We’ve all seen it. We’ve all felt embarrassed, even though we’re the ones sitting in the congregation! Here are some points to follow to aid you while giving a talk in Sacrament Meeting.
1) Do not explain how you tried to avoid the assignment
I know we’ve all seen it. There are many who stand up at the pulpit and say, “When I saw Brother Jones’ name come up on the Caller ID, I made certain not to answer it. But later that day, he caught me in Walmart. And so Brother and Sisters, here I stand before you today.”
Blatantly admitting that you tried to avoid the assignment is an excellent way to turn others off to the information that you’re about to share. One of the best talks I’ve ever heard began by the speaker explaining how they tried to evade the assignment. You could tell that the audience automatically tuned out. But by the end of the talk, it turned out to be very motivational and uplifting. Don’t shoot yourself in the foot by starting off badly.
2) Don’t apologize for how “unworthy” or “unprepared” you are to speak
Touching the same topic as before, many people will explain how unprepared they are, or how unworthy they are to speak to such a large congregation and give counsel. It would be better to simply begin into your topic rather than ruining people’s expectations of you from the get-go. You also don’t have to mention how your palms are sweaty, knees are weak, or that you have butterflies in your stomach.
Also, it might not be a great idea to explain the amount of time spent as a whole in preparing for your talk.
3) Use humor appropriately
I once had a roommate in College who was asked to give a talk in Sacrament. The Sunday arrived and he got up and said the following: “I didn’t really know how to begin my talk, and so I asked around for some advice. I asked my friend how to give a great Sacrament Meeting talk, and he gave me the following counsel, ‘A talk should be like a bathing suit; Long enough to cover all the important parts, but short enough to keep things interesting.'” And that was said over the pulpit in the chapel. I couldn’t believe he said that. Remember, humor can be an effective part in giving a talk, but it can also kill the spirit very quickly. We have to remember that the Chapel is not a Saturday Night Comedy Club, and your main focus is not to make the congregation laugh.
4) Don’t use a definition from the dictionary
“Brothers and Sisters, this morning I’d like to talk on the subject of Faith. In Webster’s dictionary, Faith is defined as…” Please, no. Every talk does NOT have to begin with the dictionary definition. Mix it up. Do something new and creative.
5) Don’t ask for participation from the congregation
We’ve all been there when the speaker asks for participation from the congregation. I’ve seen it all from raising hands, standing, or even replying back to questions that the speaker has asked via yelling. Please, please, no. The Chapel is a place for reverent pondering and thinking.

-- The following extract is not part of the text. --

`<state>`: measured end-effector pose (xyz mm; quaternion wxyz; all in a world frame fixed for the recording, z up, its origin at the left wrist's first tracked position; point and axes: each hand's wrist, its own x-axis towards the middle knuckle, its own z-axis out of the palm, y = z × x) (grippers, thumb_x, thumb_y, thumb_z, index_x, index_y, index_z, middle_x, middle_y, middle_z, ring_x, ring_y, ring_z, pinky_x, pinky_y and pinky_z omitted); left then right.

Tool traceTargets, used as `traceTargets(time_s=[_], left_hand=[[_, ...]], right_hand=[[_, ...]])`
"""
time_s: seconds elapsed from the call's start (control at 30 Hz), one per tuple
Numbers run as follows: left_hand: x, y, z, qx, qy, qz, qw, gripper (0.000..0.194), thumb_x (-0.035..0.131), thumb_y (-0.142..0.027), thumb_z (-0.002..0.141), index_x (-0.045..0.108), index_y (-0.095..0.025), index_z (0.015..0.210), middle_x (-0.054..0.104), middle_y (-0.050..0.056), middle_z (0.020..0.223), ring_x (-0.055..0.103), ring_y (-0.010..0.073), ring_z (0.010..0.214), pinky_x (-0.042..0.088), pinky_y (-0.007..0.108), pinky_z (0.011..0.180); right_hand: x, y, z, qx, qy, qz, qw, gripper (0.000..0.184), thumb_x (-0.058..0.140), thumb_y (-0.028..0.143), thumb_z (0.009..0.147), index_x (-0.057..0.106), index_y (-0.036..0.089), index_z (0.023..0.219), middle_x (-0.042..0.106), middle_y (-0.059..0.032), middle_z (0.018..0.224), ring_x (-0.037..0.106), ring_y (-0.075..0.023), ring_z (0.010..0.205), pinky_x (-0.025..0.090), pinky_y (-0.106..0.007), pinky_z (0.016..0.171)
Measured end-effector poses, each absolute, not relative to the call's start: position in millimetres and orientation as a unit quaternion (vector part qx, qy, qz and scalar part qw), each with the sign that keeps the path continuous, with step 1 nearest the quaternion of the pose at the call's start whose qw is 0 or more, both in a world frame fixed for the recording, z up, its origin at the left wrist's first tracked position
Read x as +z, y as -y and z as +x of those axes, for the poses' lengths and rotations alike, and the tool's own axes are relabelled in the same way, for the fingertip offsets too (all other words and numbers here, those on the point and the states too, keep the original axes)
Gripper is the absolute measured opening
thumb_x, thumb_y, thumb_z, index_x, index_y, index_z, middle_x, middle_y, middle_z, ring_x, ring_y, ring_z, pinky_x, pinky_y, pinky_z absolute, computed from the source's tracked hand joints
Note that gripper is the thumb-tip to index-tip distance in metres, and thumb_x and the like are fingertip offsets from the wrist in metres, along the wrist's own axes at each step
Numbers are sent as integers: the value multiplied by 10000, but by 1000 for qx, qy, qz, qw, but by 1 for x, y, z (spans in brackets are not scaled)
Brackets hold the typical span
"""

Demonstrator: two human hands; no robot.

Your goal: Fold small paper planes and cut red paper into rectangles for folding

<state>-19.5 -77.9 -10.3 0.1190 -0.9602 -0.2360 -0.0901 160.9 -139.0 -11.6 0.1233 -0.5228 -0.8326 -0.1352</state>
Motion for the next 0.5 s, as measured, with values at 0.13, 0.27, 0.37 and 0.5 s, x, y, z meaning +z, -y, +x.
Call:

There was once a man speaking in our Sacrament Meeting who asked the entire congregation to stand and place their hand over their heart (as if we were about to recite the pledge of allegiance). He then said, “Well, if all else fails, at least you can say that you’ve been uplifted and that your heart has been touched.” The audience gave a cute chuckle, but it should be avoided if at all possible.